Information provided:
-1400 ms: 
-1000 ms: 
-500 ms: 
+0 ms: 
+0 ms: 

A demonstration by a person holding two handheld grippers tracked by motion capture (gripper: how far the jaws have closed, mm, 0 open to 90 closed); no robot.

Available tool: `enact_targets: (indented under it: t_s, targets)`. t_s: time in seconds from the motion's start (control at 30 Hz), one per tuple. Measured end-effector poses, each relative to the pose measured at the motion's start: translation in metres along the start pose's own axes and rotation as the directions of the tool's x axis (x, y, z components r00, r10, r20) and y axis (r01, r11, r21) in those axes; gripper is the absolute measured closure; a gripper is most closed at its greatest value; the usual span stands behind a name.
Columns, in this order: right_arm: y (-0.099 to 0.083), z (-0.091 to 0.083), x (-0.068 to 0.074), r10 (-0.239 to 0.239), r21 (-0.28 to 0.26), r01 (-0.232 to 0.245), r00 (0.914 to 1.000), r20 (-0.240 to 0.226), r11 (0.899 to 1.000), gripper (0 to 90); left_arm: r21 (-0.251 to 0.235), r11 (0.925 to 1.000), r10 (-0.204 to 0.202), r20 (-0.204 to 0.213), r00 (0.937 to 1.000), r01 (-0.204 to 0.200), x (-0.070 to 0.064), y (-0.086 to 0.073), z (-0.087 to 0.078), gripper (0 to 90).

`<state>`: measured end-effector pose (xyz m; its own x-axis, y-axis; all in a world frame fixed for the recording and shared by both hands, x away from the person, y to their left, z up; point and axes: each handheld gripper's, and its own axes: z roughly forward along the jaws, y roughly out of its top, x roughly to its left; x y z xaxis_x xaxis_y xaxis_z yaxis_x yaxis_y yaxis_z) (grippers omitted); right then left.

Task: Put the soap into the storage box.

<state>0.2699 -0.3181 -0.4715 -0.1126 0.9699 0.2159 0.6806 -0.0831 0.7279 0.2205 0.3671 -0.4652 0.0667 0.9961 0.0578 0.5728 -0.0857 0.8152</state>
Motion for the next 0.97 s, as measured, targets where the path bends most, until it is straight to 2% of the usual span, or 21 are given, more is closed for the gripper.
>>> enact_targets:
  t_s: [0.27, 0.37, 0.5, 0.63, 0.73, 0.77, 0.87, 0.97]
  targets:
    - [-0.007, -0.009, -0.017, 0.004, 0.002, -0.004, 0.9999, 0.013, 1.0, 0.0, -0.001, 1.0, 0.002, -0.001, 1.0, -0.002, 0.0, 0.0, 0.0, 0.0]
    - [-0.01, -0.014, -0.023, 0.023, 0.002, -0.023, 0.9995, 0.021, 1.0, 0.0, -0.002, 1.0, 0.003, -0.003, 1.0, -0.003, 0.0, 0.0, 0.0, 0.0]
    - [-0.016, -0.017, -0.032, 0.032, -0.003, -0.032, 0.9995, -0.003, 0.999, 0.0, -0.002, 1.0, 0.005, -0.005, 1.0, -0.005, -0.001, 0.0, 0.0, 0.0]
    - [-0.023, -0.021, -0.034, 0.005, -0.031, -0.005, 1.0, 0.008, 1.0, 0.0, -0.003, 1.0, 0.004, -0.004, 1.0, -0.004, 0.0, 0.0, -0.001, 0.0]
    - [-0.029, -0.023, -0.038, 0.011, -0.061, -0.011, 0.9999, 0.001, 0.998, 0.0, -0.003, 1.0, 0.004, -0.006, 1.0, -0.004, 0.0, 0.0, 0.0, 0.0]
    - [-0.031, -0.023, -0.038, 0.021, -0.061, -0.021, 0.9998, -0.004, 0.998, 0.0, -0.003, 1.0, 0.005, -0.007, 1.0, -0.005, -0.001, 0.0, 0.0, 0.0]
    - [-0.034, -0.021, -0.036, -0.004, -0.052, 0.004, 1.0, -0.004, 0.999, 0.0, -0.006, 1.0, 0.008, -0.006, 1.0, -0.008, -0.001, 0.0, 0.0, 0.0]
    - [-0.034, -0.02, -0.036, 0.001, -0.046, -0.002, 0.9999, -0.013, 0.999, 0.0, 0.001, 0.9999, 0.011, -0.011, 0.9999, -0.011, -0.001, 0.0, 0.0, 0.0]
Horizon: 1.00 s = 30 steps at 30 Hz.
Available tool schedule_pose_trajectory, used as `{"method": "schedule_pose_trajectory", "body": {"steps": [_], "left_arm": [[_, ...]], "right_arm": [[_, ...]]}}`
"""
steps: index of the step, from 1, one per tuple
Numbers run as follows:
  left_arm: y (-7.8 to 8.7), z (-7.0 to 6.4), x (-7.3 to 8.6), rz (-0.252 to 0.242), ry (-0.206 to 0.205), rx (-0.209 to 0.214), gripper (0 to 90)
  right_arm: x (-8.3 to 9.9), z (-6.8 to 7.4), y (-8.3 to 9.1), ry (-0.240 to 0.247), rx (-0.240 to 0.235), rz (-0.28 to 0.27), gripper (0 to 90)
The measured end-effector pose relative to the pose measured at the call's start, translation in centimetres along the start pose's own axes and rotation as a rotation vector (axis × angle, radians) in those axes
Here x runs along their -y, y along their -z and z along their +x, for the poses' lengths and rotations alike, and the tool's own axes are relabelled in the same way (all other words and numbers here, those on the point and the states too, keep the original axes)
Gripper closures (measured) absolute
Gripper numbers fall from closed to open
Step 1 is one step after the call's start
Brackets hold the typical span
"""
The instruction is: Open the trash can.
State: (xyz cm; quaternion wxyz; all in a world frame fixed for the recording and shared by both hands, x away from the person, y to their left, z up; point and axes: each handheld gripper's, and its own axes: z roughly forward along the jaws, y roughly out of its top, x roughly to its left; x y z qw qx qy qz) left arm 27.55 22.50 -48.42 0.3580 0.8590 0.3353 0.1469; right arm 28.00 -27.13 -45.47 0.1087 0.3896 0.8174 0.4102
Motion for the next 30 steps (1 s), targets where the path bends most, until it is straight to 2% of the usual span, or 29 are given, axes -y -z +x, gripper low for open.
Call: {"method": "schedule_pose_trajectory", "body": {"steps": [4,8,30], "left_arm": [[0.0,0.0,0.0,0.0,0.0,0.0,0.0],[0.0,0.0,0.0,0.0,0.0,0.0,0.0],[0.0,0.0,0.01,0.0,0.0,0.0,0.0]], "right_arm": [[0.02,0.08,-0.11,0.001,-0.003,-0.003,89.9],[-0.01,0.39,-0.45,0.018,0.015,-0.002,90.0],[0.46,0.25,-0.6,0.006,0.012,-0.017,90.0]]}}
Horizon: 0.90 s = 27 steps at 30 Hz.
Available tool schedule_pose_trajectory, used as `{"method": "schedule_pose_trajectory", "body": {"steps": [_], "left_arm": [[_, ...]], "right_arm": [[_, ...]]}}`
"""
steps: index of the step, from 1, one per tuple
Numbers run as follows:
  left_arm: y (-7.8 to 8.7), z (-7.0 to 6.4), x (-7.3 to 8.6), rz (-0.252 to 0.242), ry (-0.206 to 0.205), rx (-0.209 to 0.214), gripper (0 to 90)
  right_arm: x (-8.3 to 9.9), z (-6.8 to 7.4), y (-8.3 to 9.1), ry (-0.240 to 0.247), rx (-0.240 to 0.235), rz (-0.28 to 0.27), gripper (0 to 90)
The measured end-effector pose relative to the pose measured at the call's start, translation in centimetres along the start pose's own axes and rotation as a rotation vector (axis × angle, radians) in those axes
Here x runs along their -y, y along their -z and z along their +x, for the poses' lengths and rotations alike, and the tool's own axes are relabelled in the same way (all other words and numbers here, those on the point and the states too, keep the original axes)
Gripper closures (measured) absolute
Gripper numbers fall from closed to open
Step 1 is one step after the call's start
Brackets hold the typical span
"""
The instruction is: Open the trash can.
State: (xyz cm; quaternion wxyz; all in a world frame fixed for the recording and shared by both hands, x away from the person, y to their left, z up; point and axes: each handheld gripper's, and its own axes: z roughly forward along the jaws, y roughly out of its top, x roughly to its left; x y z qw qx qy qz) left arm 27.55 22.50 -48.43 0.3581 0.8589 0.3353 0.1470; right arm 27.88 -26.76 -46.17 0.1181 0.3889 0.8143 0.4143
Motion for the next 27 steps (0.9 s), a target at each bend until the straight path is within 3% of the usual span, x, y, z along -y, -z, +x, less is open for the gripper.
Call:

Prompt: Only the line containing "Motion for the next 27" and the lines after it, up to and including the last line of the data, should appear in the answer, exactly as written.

Problem solution:
Motion for the next 27 steps (0.9 s), a target at each bend until the straight path is within 3% of the usual span, x, y, z along -y, -z, +x, less is open for the gripper.
Call:

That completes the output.